── PROVIDED RECORDS
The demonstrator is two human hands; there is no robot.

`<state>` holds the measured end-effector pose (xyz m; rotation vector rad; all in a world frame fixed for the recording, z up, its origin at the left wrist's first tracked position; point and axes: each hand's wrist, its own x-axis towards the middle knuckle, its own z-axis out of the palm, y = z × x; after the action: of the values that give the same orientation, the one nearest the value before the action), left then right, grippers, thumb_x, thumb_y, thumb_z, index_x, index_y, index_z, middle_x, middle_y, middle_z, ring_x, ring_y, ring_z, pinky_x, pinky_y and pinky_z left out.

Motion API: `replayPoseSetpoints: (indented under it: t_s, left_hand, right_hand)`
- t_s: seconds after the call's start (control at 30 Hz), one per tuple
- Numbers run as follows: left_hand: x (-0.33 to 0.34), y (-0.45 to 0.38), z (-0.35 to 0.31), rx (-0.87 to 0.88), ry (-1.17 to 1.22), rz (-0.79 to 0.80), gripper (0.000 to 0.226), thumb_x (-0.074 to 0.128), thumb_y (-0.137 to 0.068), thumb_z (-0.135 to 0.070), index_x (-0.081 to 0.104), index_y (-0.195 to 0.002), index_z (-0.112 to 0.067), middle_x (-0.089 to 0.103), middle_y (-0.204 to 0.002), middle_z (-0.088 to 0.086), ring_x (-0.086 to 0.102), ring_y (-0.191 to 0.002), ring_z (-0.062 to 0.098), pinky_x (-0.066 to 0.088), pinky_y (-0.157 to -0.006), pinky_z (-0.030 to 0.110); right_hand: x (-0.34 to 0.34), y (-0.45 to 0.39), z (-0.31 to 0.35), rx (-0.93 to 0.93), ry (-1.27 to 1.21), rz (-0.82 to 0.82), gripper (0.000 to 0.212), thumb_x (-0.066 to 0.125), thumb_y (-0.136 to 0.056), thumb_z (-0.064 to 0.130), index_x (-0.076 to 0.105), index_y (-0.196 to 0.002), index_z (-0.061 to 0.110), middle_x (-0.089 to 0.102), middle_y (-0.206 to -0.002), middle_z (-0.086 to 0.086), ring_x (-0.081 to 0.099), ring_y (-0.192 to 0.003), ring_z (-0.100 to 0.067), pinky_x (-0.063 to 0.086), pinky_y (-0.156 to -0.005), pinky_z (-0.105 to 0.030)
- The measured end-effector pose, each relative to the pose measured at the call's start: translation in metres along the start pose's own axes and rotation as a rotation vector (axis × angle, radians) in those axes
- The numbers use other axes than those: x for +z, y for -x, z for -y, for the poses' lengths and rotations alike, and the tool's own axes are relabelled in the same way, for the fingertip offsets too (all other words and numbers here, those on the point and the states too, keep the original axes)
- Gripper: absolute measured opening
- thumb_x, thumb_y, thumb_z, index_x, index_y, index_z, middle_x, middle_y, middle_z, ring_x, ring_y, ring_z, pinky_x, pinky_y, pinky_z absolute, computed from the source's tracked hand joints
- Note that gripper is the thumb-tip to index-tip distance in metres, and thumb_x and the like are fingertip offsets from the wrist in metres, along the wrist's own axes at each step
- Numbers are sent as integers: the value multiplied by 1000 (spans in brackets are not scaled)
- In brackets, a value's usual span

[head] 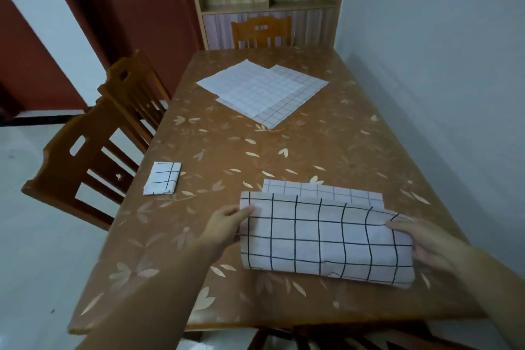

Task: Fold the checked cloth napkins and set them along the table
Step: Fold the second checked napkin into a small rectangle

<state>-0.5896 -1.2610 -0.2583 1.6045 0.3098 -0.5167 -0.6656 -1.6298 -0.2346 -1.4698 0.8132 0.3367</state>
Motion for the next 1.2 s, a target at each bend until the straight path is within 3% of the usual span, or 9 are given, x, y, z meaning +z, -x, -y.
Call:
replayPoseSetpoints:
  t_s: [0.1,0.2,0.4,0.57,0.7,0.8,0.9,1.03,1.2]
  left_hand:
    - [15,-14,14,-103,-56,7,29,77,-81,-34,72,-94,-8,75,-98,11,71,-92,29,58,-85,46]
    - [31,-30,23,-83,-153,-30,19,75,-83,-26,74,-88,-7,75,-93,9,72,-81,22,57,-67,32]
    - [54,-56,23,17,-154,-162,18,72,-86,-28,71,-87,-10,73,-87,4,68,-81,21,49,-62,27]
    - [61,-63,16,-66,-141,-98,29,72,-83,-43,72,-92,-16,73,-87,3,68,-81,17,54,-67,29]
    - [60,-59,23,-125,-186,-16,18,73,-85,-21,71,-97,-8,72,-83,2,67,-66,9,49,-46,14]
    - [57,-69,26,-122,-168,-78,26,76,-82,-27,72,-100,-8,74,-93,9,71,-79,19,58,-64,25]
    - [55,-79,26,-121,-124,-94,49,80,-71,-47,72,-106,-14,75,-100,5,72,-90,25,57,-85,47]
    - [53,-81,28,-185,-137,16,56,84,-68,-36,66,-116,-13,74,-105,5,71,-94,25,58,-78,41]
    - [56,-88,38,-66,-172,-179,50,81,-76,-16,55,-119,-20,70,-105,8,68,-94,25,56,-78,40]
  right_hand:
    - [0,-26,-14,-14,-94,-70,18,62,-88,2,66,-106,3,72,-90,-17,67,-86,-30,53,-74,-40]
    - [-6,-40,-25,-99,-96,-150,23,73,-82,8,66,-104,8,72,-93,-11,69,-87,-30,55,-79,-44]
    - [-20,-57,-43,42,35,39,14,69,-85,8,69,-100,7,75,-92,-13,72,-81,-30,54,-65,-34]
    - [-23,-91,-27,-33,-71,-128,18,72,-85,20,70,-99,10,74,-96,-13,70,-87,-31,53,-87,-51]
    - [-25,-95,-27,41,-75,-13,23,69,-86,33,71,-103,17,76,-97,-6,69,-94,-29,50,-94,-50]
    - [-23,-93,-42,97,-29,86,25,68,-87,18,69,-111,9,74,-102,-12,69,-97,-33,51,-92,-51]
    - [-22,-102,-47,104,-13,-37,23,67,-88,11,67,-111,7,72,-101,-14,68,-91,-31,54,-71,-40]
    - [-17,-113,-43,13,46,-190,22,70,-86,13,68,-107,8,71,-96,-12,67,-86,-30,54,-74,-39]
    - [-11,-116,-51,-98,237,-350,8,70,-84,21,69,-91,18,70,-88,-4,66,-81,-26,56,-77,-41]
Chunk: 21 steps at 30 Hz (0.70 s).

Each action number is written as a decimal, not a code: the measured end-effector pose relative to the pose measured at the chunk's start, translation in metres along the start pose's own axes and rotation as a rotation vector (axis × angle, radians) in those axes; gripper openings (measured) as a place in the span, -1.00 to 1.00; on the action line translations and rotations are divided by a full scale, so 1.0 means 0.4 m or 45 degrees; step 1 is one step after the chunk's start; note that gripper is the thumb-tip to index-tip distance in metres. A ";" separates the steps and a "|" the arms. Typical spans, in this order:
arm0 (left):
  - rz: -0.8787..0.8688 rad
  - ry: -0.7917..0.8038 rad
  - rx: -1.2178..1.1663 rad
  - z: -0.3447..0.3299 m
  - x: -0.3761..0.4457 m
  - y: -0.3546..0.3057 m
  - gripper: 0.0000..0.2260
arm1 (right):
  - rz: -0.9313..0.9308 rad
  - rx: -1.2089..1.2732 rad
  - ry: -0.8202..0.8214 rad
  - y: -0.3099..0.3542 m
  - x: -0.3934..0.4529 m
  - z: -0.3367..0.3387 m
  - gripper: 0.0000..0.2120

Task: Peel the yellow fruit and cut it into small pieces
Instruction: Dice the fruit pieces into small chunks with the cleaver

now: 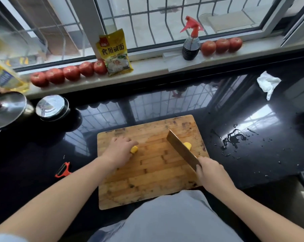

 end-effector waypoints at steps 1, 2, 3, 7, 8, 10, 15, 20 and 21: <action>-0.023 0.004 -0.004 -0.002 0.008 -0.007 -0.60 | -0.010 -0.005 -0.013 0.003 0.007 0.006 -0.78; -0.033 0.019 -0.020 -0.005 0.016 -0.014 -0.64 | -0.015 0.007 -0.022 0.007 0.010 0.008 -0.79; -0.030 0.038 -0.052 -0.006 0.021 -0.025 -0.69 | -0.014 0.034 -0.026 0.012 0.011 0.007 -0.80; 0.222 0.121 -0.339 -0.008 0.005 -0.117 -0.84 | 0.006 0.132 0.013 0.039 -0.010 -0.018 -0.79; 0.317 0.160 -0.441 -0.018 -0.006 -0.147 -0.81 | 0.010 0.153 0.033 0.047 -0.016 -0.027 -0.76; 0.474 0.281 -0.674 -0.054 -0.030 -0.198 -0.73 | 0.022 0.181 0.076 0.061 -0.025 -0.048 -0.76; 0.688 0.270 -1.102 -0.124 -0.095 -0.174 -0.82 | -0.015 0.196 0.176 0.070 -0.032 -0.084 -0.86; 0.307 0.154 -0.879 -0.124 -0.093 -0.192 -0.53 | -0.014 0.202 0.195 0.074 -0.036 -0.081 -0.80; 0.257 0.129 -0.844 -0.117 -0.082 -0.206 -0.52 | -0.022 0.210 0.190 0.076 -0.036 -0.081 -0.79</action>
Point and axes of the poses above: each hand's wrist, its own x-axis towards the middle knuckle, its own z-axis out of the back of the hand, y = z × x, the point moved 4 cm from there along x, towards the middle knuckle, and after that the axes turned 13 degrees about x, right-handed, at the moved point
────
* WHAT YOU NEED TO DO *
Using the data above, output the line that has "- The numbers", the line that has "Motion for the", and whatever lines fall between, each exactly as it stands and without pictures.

* RESPONSE TO THIS TASK *
- The numbers use other axes than those: x for +z, y for -x, z for -y, for the poses' lengths and rotations alike, and the tool's own axes are relabelled in the same way, for the fingertip offsets too (all other words and numbers here, those on the point and the states too, keep the original axes)
- Gripper: absolute measured opening
- thumb_x, thumb_y, thumb_z, index_x, index_y, index_z, middle_x, middle_y, middle_z, ring_x, ring_y, ring_z, pinky_x, pinky_y, pinky_z absolute, computed from the source's tracked hand joints
- Note that gripper is the thumb-tip to index-tip distance in metres, and thumb_x and the like are fingertip offsets from the wrist in metres, along the wrist's own axes at each step
- Numbers are sent as integers: the value multiplied by 1000 (spans in brackets are not scaled)
- In brackets, a value's usual span

[head] 

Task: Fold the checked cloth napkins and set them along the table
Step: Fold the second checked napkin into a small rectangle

<state>-0.5896 -1.2610 -0.2583 1.6045 0.3098 -0.5167 -0.6656 -1.6298 -0.2346 -1.4698 0.8132 0.3367</state>
Motion for the next 1.2 s, a target at each bend until the straight path is within 3% of the usual span, or 9 are given, x, y, z meaning +z, -x, -y.

No part of the exercise remains unanswered.